• **What is required**
Go through the data line by line. Copy each one holding the string "instance".

• **Stored entries**
○ ○ ○
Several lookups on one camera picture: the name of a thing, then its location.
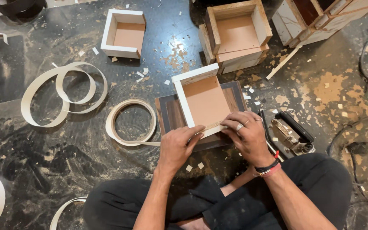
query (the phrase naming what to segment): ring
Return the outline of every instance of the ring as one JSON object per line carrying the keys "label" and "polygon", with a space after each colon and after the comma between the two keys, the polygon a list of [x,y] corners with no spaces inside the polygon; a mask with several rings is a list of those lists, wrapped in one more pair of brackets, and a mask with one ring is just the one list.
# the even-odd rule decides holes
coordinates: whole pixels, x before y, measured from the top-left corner
{"label": "ring", "polygon": [[239,125],[236,127],[236,130],[238,132],[238,130],[240,130],[242,127],[244,127],[241,123],[239,123]]}

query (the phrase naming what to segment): hand
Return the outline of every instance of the hand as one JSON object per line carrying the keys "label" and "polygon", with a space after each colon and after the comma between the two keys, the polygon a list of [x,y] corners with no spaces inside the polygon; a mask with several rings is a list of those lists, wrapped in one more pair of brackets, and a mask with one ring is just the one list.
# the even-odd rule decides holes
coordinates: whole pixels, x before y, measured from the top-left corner
{"label": "hand", "polygon": [[[239,123],[244,127],[237,132]],[[269,153],[262,118],[259,115],[250,111],[232,112],[221,125],[229,127],[222,130],[222,133],[232,139],[235,147],[250,164],[255,167],[267,167],[273,163],[275,159]]]}
{"label": "hand", "polygon": [[186,126],[166,133],[161,138],[160,159],[156,170],[160,171],[162,175],[169,175],[173,178],[204,135],[199,133],[204,128],[203,125],[197,125],[193,128]]}

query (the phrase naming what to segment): black pants
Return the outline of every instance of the black pants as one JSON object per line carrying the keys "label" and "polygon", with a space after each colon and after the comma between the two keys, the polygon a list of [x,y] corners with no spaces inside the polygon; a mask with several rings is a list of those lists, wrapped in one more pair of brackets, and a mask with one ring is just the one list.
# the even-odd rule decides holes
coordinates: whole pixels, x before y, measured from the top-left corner
{"label": "black pants", "polygon": [[[343,229],[350,204],[351,178],[339,162],[325,154],[286,160],[282,169],[337,229]],[[132,229],[151,181],[105,181],[90,192],[83,217],[92,230]],[[204,217],[211,229],[286,229],[268,186],[255,178],[224,197],[210,176],[170,187],[166,229],[174,223]]]}

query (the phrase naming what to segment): black handle
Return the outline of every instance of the black handle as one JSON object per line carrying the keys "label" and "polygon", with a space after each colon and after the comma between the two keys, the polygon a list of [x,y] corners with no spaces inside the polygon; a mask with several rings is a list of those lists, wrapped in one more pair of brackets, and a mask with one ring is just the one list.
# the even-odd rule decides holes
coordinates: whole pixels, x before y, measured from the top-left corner
{"label": "black handle", "polygon": [[314,142],[314,138],[310,135],[298,122],[293,119],[293,117],[287,112],[278,112],[275,115],[276,119],[282,119],[285,123],[287,123],[299,136],[299,141],[301,143],[312,143]]}

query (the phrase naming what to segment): floor
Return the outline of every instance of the floor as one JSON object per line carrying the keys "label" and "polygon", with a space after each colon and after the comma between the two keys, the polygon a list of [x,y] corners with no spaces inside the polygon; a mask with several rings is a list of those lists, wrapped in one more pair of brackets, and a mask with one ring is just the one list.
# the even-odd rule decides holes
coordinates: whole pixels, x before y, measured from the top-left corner
{"label": "floor", "polygon": [[[100,50],[105,18],[108,9],[124,9],[126,4],[131,10],[145,13],[142,59],[119,58],[112,62]],[[154,107],[154,98],[174,94],[171,84],[163,84],[165,80],[203,66],[197,28],[204,23],[205,5],[198,0],[194,4],[188,0],[162,1],[157,7],[159,4],[157,0],[103,0],[55,7],[20,26],[0,17],[0,32],[9,37],[9,46],[0,39],[0,179],[7,194],[0,230],[48,229],[64,202],[87,195],[101,181],[152,178],[159,149],[120,146],[105,134],[104,123],[110,109],[129,98],[145,100]],[[326,41],[304,46],[267,81],[264,78],[271,69],[292,52],[282,46],[273,30],[269,55],[262,64],[220,75],[219,81],[238,80],[242,86],[252,86],[255,92],[248,106],[260,100],[265,110],[294,109],[291,114],[315,137],[316,151],[326,154],[328,144],[341,128],[368,115],[365,83],[358,72],[359,55],[368,40],[367,29],[368,15]],[[99,50],[98,55],[93,47]],[[74,61],[89,62],[105,74],[109,85],[105,102],[92,113],[68,115],[54,128],[26,123],[20,113],[20,99],[28,85],[52,69],[52,62],[62,66]],[[368,63],[368,52],[365,62]],[[135,72],[143,68],[149,68],[149,73],[137,83],[139,76]],[[100,95],[103,82],[98,82],[96,94]],[[82,99],[88,82],[83,77],[69,78],[65,88],[72,100]],[[47,124],[60,108],[54,84],[47,82],[33,99],[33,118]],[[348,117],[342,117],[342,111]],[[117,118],[116,129],[122,138],[135,140],[149,130],[150,119],[143,108],[128,107]],[[159,128],[152,140],[160,140]],[[353,141],[368,142],[368,120],[345,131],[331,148],[331,156],[351,174],[352,161],[344,146]],[[364,181],[368,178],[368,154],[356,155],[355,160],[359,181]],[[200,162],[205,165],[202,170],[196,168]],[[194,167],[191,172],[185,170],[188,164]],[[245,162],[229,145],[192,154],[177,178],[185,181],[213,175],[225,184],[243,170]],[[364,188],[368,197],[368,185]],[[87,229],[80,215],[82,206],[74,203],[66,209],[58,229]],[[368,229],[368,202],[357,186],[353,187],[347,229]]]}

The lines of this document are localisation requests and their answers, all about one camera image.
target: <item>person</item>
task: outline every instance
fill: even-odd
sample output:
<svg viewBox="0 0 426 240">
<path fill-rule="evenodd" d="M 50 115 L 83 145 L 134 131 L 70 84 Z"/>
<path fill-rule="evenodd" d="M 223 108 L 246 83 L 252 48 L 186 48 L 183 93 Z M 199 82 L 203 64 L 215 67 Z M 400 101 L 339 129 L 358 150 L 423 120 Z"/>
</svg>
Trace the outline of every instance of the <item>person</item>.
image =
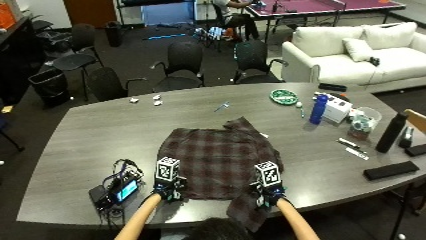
○ ○ ○
• **Your solution**
Return the outline of every instance of the ring as one JSON object per line carrying the keys "label" and "polygon", with a space after each colon and after the comma between the two keys, the polygon a list of [x,y] corners with no spaces inside the polygon; a mask with several rings is a list of those lists, wrapped in one more pair of brackets, and a mask with one ring is just the one list.
Return the outline of every instance of the hand as one JSON object per line carrying the keys "label" and "polygon", with a space after each colon and after the comma between the two keys, the polygon a list of [x,y] corners with no spaces inside the polygon; a mask with several rings is a list of those lists, wrapped in one more pair of brackets, and a mask with one ring is just the one list.
Return the outline of every instance of the black pants as one JSON object per line carrying the keys "label" and "polygon", with a space after each colon and after the comma between the two keys, the polygon a list of [x,y] corners with no spaces inside the polygon; a mask with several rings is a list of those lists, wrapped in one more pair of brackets, and a mask with one ring is just the one list.
Return the outline of every instance of the black handle as one JSON object per line carrying the keys "label" and "polygon", with a space after each colon and after the comma between the two keys, the polygon a list of [x,y] corners with no spaces inside the polygon; a mask with several rings is a list of those lists, wrapped in one more pair of brackets, and a mask with one ring is just the one list.
Return the outline of every instance of the floor as one JSON object per line carrying the keys "label" and "polygon", with a space after each colon and after the comma between the two keys, the polygon a list of [x,y] corners with no spaces inside the polygon; a mask with several rings is a list of those lists, wrapped in one more pair of brackets, and a mask with one ring is just the one list.
task: outline every instance
Trace the outline of every instance of the <item>person</item>.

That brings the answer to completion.